ARIANA ABOULAFIA: Sure, I will start on this and then, hopefully, you can fill in some of the gaps as well. So I think in the -- I think we can also kind of copy/paste when we talk about female education as well. I think in so far and employment, if you are talking about some of the tools that Lydia had mentioned, tools that may be as an example resume screeners, tools that may track your eye contact or measure your vocal cadence during an interview, we sort of refer to those as automated employment decision tools or automated employment decision systems. That's an umbrella term for all of those things. One of the issues with those sorts of tools is that a person with a disability may not know that they are being used during an interview. So if a people with disabilities doesn't know that a tool is being used and they don't know to ask for an accommodation.
So that can be sort of one accommodation issue related with these tools or systems. Secondarily, these tools may or may not actually measure things that are related to essential job functions. They may or may not measure things that somebody may be able to do with the proper accommodation actually on a job. But, again, if they don't know it to ask for an accommodation because they haven't been made aware that these tools exist or are being used, or secondarily, it could just be a different sort of measurement that is somewhat attenuated from what the essential job function actually is.
So there is sort of those set or suite of issues in the hiring process, and there is more there. And I know some of our colleagues early this morning mentioned some of these tools.

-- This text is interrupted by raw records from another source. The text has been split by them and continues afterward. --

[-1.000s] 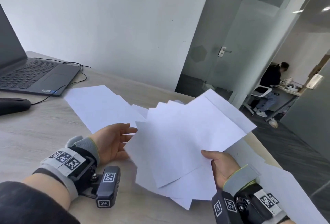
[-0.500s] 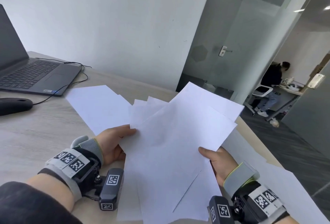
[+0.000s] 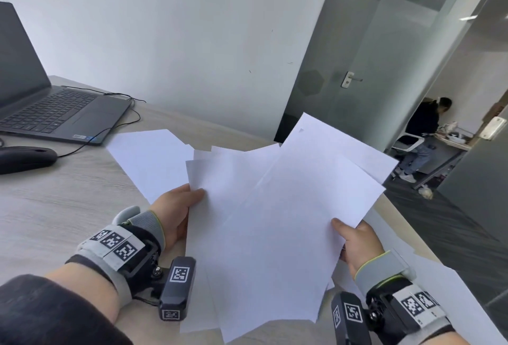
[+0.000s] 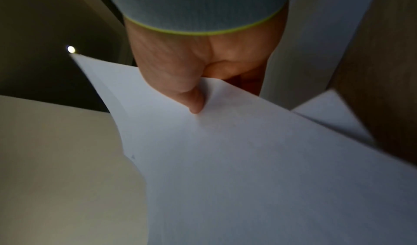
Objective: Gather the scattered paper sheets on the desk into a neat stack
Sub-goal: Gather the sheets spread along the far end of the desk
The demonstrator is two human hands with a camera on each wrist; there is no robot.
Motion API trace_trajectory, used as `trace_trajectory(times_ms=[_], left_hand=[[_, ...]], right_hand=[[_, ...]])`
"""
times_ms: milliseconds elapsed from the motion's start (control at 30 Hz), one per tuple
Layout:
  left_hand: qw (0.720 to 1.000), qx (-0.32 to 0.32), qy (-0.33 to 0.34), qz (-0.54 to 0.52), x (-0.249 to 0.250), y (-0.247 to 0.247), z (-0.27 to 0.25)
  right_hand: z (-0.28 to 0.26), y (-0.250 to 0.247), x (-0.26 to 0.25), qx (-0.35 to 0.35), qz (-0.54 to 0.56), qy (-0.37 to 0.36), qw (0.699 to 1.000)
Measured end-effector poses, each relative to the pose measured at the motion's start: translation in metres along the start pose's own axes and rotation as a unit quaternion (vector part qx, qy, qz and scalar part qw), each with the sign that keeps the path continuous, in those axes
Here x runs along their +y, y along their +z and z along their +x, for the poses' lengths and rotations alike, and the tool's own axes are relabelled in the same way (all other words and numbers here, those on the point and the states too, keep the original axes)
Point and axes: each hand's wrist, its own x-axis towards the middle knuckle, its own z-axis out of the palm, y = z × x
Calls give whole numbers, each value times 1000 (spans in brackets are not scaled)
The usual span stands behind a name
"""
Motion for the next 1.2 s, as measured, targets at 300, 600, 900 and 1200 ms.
trace_trajectory(times_ms=[300, 600, 900, 1200], left_hand=[[999, -16, 32, -18, -4, 5, -1], [997, 3, 76, -31, -6, 11, -5], [986, -96, 136, 21, -1, 13, -10], [967, -79, 241, 21, 37, 45, -33]], right_hand=[[-8, 6, -4, -144, -60, 45, 987], [-19, 50, -4, -189, -61, 16, 980], [-30, 60, -12, -165, 104, 28, 980], [-42, 34, -40, -166, 116, -29, 979]])
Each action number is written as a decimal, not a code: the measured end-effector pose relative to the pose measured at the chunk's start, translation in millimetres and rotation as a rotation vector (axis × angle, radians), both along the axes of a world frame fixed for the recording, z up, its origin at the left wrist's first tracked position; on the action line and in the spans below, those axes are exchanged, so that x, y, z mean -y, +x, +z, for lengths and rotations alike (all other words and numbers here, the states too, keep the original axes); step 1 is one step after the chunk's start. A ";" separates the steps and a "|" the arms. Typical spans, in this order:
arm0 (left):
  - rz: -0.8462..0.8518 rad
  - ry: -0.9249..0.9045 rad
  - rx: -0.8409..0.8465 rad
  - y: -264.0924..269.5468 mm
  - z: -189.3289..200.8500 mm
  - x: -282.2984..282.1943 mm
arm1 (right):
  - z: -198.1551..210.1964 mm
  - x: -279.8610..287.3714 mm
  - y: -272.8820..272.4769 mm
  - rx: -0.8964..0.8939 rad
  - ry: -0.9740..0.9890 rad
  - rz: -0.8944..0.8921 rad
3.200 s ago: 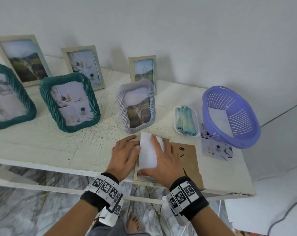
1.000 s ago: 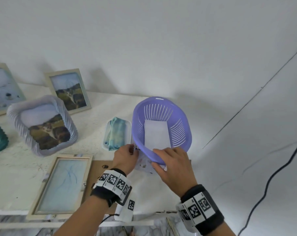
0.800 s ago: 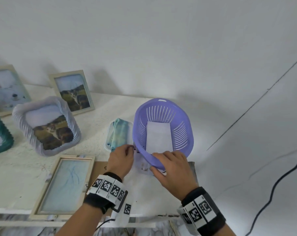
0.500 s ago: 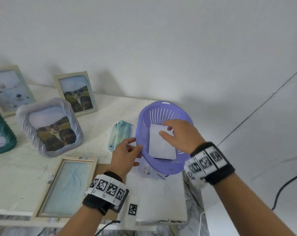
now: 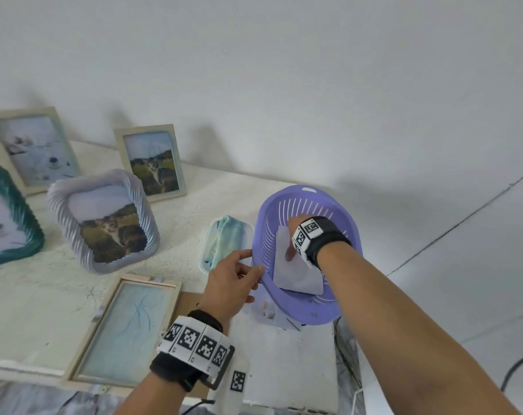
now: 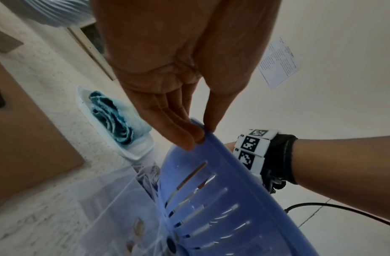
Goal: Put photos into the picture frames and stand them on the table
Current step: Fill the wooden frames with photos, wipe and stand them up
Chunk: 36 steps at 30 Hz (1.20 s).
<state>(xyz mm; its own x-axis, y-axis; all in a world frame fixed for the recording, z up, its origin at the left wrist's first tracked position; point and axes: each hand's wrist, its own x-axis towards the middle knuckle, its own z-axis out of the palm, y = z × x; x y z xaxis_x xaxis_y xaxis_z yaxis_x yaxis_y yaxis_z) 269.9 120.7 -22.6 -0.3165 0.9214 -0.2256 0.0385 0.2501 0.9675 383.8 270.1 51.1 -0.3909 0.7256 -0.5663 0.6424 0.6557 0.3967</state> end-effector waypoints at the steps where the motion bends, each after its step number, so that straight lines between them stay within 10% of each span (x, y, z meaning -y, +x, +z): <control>1: -0.002 0.001 -0.005 -0.2 0.0 0.0 | -4.0 -2.5 0.0 -0.007 0.017 0.003; 9: 0.002 0.011 -0.067 -0.7 0.2 1.3 | -19.2 -29.6 -4.4 -0.356 0.089 -0.185; 21: -0.003 0.346 -0.120 -30.7 54.6 -1.6 | 110.7 52.3 20.0 -1.218 0.048 -0.230; 28: -0.064 0.345 0.048 -90.3 60.1 44.9 | 49.0 114.6 -16.5 -1.639 0.152 -0.409; 36: -0.064 0.127 -0.058 -171.0 4.2 108.5 | -43.0 215.9 -80.0 -1.852 -0.340 -0.957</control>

Then there is sort of issues with technology that are being integrated to sort of on the job uses. There is sort of, again, kind of an umbrella term of boss ware, which refers to all sorts of surveillance technologies that are used throughout the employment process. So these can be tools that measure. It can be sort of key stroke monitors, things that measure, quote-unquote, productivity. And it can be tempting to sort of write these off as tools that are only used in, quote-unquote, white collar or office jobs, but they are absolutely used in other contexts. Truck drivers, warehouse workers.
For folks with disabilities as an example who may need extra breaks or something like that, these tools are going to potentially measure or flag you negatively. And then those tools can then be sometimes combined with also automated tools that formally jobs done by individual people, that will say whether or not this person should get a promotion, whether or not this person should be disciplined. And when you have all of those things sort of combined, it can really impact a person with a disability at work and impact their ability to ask for the proper accommodations, and also to go through the personalize the accommodation process in the way in which that is supposed to be done. And that is also going to be compounded any time a person doesn't know that these tools are being used. Right? So I would say those are some of the main things that employment -- and, again, we will kind of circle back to some of the ADA questions when we talk about education.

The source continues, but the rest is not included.